Una alegre tarde de verano, o de primavera

 La gran noticia de Elena y Eduardo es también nuestra, a pesar de que en este tipo de casos, la alegría de los acompañantes es sólo una débil aproximación a la suya, un simulacro de lo que de verdad ellos traen consigo. Este tipo de nuevas aún consigue que vea la ilusión sin reservas; por lo demás tan oculta, en la apariencia de otras muchas que pretenden hacernos pasar por sorprendentes y gratas. Esto es el éxito, lo demás, son cábalas que uno se hace, o que todos nos hacemos, para sobrevivir en el pantano.
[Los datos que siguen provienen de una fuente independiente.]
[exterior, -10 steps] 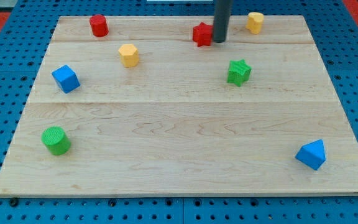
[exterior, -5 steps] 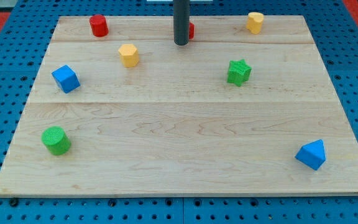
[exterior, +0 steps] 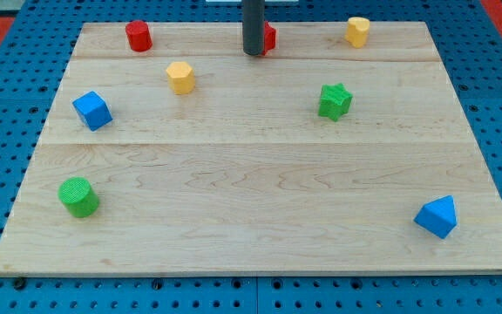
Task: Move the red star to the top center of the board
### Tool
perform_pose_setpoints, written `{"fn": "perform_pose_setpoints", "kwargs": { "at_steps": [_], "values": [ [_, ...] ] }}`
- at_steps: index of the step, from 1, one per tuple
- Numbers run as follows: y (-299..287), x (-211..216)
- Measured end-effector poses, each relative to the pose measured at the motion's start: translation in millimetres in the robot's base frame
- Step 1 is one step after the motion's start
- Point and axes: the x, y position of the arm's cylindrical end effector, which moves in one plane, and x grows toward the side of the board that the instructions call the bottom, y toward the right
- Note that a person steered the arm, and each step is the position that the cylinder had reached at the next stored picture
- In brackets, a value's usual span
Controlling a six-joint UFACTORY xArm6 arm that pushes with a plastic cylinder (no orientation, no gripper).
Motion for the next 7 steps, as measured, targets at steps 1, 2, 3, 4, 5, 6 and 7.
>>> {"fn": "perform_pose_setpoints", "kwargs": {
  "at_steps": [1, 2, 3, 4, 5, 6, 7],
  "values": [
    [0, 0],
    [4, 6],
    [64, 22],
    [143, 26],
    [232, 4],
    [272, -18],
    [190, -61]
  ]
}}
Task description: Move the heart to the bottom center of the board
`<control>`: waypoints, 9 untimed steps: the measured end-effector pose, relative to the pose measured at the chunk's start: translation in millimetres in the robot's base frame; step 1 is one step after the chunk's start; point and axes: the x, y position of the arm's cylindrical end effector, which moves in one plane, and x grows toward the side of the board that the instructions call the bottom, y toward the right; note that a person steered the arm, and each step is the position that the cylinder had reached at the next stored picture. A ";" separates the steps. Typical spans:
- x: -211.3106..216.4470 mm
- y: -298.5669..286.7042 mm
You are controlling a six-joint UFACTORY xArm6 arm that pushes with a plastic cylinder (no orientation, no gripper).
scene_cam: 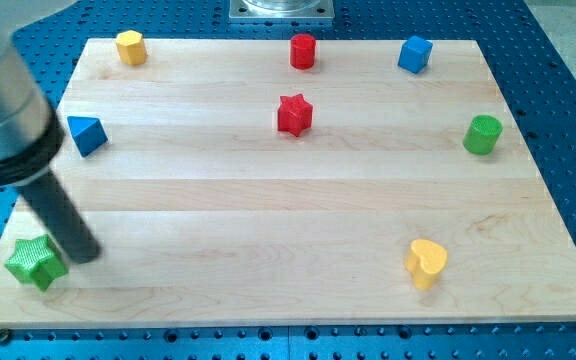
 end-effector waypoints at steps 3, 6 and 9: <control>-73.3 295.9; -44.4 442.3; -7.9 435.3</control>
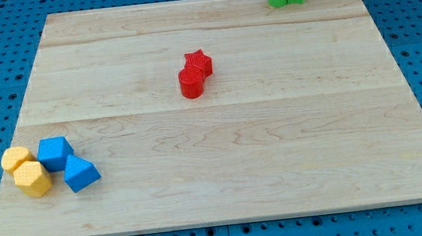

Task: Move the green blocks to the top side of the red blocks

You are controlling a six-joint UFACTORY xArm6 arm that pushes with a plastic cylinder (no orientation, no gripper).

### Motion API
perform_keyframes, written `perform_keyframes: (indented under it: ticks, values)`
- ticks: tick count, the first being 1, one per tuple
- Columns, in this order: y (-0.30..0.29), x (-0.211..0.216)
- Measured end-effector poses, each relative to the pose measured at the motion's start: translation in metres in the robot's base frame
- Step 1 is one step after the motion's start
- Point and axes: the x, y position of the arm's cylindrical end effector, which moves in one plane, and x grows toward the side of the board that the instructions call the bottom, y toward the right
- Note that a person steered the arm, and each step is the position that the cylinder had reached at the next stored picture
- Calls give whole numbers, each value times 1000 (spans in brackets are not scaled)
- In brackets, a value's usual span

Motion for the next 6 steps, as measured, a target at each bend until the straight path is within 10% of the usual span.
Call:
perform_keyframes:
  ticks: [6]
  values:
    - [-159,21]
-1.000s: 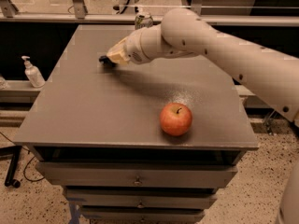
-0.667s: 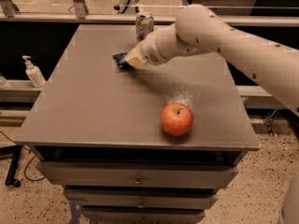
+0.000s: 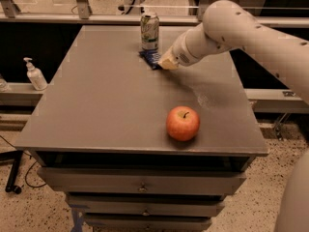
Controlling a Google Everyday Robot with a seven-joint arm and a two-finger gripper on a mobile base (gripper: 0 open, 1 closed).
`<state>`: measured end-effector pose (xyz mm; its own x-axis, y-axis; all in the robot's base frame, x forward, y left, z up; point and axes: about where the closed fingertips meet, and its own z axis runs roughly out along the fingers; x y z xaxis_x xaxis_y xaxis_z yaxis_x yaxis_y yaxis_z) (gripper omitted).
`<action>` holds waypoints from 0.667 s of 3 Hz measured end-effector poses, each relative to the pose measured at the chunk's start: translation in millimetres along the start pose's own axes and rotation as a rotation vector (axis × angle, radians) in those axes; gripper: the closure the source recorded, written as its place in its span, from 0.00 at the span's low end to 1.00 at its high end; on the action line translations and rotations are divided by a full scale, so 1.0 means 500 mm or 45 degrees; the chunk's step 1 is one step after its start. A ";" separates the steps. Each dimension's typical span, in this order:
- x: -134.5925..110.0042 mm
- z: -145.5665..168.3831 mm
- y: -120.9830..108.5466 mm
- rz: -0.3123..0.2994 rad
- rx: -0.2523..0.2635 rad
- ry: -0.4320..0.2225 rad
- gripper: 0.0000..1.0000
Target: Move rxbar blueberry near 7up can
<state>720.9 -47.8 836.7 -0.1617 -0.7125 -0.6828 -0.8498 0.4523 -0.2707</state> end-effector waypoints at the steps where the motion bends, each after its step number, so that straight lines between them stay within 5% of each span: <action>1: 0.038 -0.021 -0.051 0.009 0.050 0.063 1.00; 2: 0.055 -0.035 -0.081 0.007 0.077 0.098 1.00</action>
Offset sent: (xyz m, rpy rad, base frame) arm 0.0301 -0.0716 0.0123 -0.1057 -0.0158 -0.0981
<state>741.9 -94.9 841.0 -0.2061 -0.7481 -0.6308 -0.8175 0.4859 -0.3092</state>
Este verano en el que se ha querido concentrar mucho tiempo, convocado, eso sí, sin escatimar fuerzas; no se parece en nada, a lo que según los planes o los cálculos debiera ser. Los meses se han acelerado y la velocidad hace que siga en la misma mesa, haciéndome cargo de cosas que habían estado hasta ahora almacenadas, y que no creo que pueda postergar. Esta inercia no debe ser muy buena, pero mientras que otras cosas, quizá mucho más necesarias y sugerentes no acontezcan (o no puedan acontecerme), seguiré concienzudamente persiguiendo cabos sueltos sobre este amplio trozo de cristal Ikea.

El encuentro de la tarde, inundado por esa felicidad que despedían Elena y Eduardo, discurrió como una rendición de cuentas de un año singular, en la que acabamos hablando de política. Creo que cada vez, de forma más racional, es decir, como si fuéramos extranjeros que examinan a cierta distancia las cosas. Los argumentos despiden las simplificaciones hediondas, a las que uno ya se ha ido acostumbrando y las responde, insensato, con una mueca de fría ironía que no congela a nadie. Es algo común observar como la realidad no suele ocupar espacio en los foros políticos, suplantando su examen, el incestuoso encamamiento entre políticos y mass media. Eduardo nos advertía, apartando unas setas francamente amargas, de que su generación había sido víctima del espejismo preparado desde el poder por la televisión autonómica. Lo que no hemos visto, no existe; y lo que hayamos visto (en la tele, por supuesto) existe ineluctablemente. Y a los que sospechan (sospechamos), les encantaría pagarles (pagarnos) con el ostracismo, tan de Grecia. Elena, dividiendo el plato de huevos rotos como matriarca que ya oficia, hablaba de la imposibilidad de que unos mismos datos (por ejemplo, un catarro de vías altas), pudiera usarse ya no en todo el territorio nacional, sino ni siquiera dentro de Cataluña. El fraccionamiento es tan evidente, que sensatamente se pregunta por el papel del Estado como indispensable garante del hilván que nos una. Permitiendo, con toda modestia, que un médico asturiano sepa, con sólo pasar la tarjeta sanitaria por el lector, que a pesar del origen foráneo del paciente, sigue teniendo la misma, peligrosa y persistente alergia a la penicilina.

Esto no es así y lo denunciaba, hace tiempo, el maestro Espada en un artículo del que no se sabe que haya levantado mucha polvareda. Lo que tiene su lógica, porque como todos sabemos, en un país como este, nadie enferma.

Ya corre la feliz cuenta atrás. Directos a la primavera ¡Qué alegría!